« Le Meilleur » de Bernard Malamud.

le meilleur_ret.indd« Moi je joue de la batte, c’est ça ma musique. »

Alors qu’il n’est qu’un tout jeune lanceur de base-ball n’officiant dans aucune compétition officielle, Roy Hobbs est repéré par un recruteur qui le persuade de le suivre à Chicago.  Bercé par l’espoir de réussir une grande carrière, le jeune prodige le suit.  Mais sur sa route, il croise Harriet Bird qui interrompt brutalement cet avenir brillant.  Longtemps après lui sera donnée à nouveau l’occasion d’accomplir la destinée dont il rêvait.

Tout est question de mental.  C’est ce qui fait tourner le monde.

A le lire seul, sans aucun filtre, Le Meilleur se présente comme le récit d’un « american dream » contrarié.  Dont le protagoniste doit combattre qui l’en détourne et avant tout la fatalité.  Le roman de Malamud serait alors une sorte de conte moral dont la forme, artistement ciselée sans doute, mais très classique, renverrait à une structure éthique elle-même très classique, très duale.

Il avait d’abord cru que l’argument du bien par le mal pouvait se défendre.

Ce serait cependant occulter le filtre « mythologique », discrètement agencé, certes, mais bien présent, qu’y adjoint l’auteur.  Par une seule remarque, placée en début d’œuvre (la question « Avez-vous lu Homère? » posée à brûle-pourpoint à Roy Hobbs par Harriet Bird), Malamud place en effet son récit dans une illustre continuité, l’enserre dans une tradition dont il distille les références avec parcimonie et discrétion.  Parcimonie et discrétion faisant elles-mêmes partie de l’effet recherché.

il se trouva qu’une dame qui habitait le sixième étage d’un immeuble donnant sur le stade était en train de nettoyer la cage de son canari vers la fin du match, que les Knights menaient gaillardement, lorsque l’oiseau s’échappa comme une fusée par-dessus le terrain.  Roy, qui attendait sa dernière balle, vit un objet venir vers lui dans la lumière rasante, et il sauta très haut pour le bloquer dans son gant.  Il dut jeter le tas de plumes sanguinolentes dans la poubelle du clubhouse.

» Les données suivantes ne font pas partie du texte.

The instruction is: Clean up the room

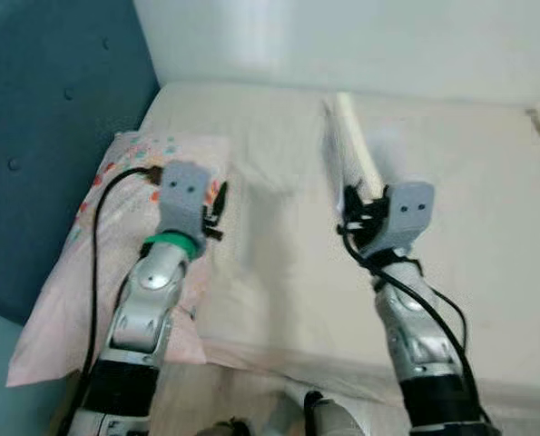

Le joueur de baseball est cet être autre que nous, ce héros des temps actuels, cet exemple, ce modèle.  Et ce modèle auquel tendre offre aussi, par les comparaisons que l’auteur dessine avec la tradition dans laquelle il insère le récit, un autre modèle, celui de notre époque.  Le lien que nous entretenons avec ce que nous présentons comme l’exemple à suivre en dit beaucoup sur les temps qui bâtissent son piédestal.  Si Malamud s’intéresse ainsi à ce que l’époque présente comme le meilleur, c’est pour nous confier (discrètement, presque comme en aparté) que ce meilleur, cet exemple posé en garant du bien, sous peine d’être engoncé à jamais sous la férule de son inaccessibilité, nous nous devons de le comprendre.  Et que ce modèle, avant de s’en inspirer, d’y aspirer, nous devons, alors que sa définition (puisqu’il est un idéal) en fait l’intemporel même, en saisir la relativité.

-Oui, c’est leur rôle aux grands, d’être les meilleurs.  Et nous, il faut que nous comprenions ce qu’ils représentent, et que nous prenions modèle sur eux.

Bernard Malamud, Le Meilleur, 2015, Rivages, trad. Josée Kamoun.